● **Exercise**: Output the line that contains "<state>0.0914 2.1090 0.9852" and each line after it in the listing, exactly as they appear, through the very last line.

==== Data extract ====

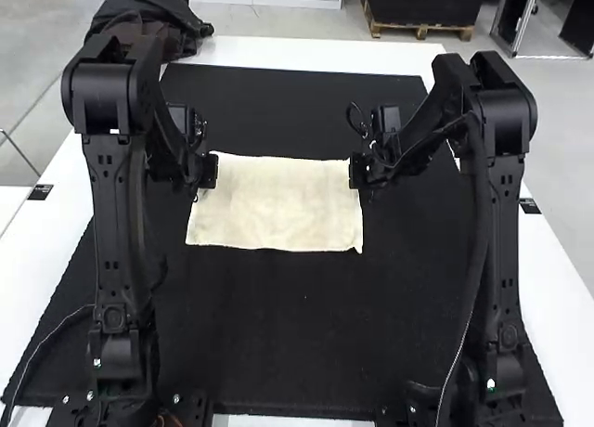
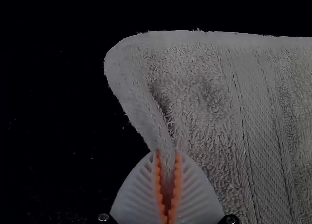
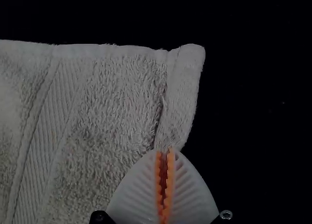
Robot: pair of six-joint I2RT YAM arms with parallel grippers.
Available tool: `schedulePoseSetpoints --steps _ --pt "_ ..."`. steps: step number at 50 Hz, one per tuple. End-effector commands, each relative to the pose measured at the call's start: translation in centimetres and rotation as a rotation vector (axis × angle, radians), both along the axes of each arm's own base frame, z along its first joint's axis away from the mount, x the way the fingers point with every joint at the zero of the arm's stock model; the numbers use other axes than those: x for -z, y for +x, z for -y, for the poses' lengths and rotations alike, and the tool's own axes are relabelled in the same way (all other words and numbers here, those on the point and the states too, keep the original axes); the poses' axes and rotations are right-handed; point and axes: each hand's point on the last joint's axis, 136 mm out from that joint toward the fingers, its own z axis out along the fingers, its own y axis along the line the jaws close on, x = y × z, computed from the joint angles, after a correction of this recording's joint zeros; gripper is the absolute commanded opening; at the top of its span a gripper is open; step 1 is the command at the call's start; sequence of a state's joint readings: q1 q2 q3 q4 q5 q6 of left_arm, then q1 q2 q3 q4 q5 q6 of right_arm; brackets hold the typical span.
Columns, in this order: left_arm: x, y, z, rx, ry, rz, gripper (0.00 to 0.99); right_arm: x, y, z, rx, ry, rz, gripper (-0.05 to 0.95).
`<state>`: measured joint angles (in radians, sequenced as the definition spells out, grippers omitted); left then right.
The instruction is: Fold the towel.
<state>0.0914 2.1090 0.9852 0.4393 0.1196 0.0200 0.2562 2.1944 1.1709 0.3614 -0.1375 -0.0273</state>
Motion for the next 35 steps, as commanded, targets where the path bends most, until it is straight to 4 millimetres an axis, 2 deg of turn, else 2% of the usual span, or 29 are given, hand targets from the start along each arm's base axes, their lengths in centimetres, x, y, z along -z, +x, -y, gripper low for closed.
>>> schedulePoseSetpoints --steps 1,12,25,35 --pt "-1.4 0.8 -2.2 -0.074 0.022 0.038 0.023 -1.8 -0.6 -0.6 -0.04 0.041 0.013 -0.03" --pt "-4.6 1.1 -2.4 -0.08 0.019 0.098 0.023 -3.1 -0.8 1.0 -0.01 0.049 0.027 -0.03" --pt "-5.1 0.4 -2.4 -0.074 0.011 0.1 0.023 -3.9 -1.5 2.3 0.009 0.062 0.036 -0.03" --pt "-4.9 -0.4 -2.2 -0.067 0.006 0.092 0.023 -5.7 -1.7 2.2 0.003 0.088 0.058 -0.03"
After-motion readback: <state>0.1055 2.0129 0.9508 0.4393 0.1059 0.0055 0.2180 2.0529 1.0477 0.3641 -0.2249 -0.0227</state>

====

● **Response for this exercise**:
<state>0.0914 2.1090 0.9852 0.4393 0.1196 0.0200 0.2562 2.1944 1.1709 0.3614 -0.1375 -0.0273</state>
Motion for the next 35 steps, as commanded, targets where the path bends most, until it is straight to 4 millimetres an axis, 2 deg of turn, else 2% of the usual span, or 29 are given, hand targets from the start along each arm's base axes, their lengths in centimetres, x, y, z along -z, +x, -y, gripper low for closed.
>>> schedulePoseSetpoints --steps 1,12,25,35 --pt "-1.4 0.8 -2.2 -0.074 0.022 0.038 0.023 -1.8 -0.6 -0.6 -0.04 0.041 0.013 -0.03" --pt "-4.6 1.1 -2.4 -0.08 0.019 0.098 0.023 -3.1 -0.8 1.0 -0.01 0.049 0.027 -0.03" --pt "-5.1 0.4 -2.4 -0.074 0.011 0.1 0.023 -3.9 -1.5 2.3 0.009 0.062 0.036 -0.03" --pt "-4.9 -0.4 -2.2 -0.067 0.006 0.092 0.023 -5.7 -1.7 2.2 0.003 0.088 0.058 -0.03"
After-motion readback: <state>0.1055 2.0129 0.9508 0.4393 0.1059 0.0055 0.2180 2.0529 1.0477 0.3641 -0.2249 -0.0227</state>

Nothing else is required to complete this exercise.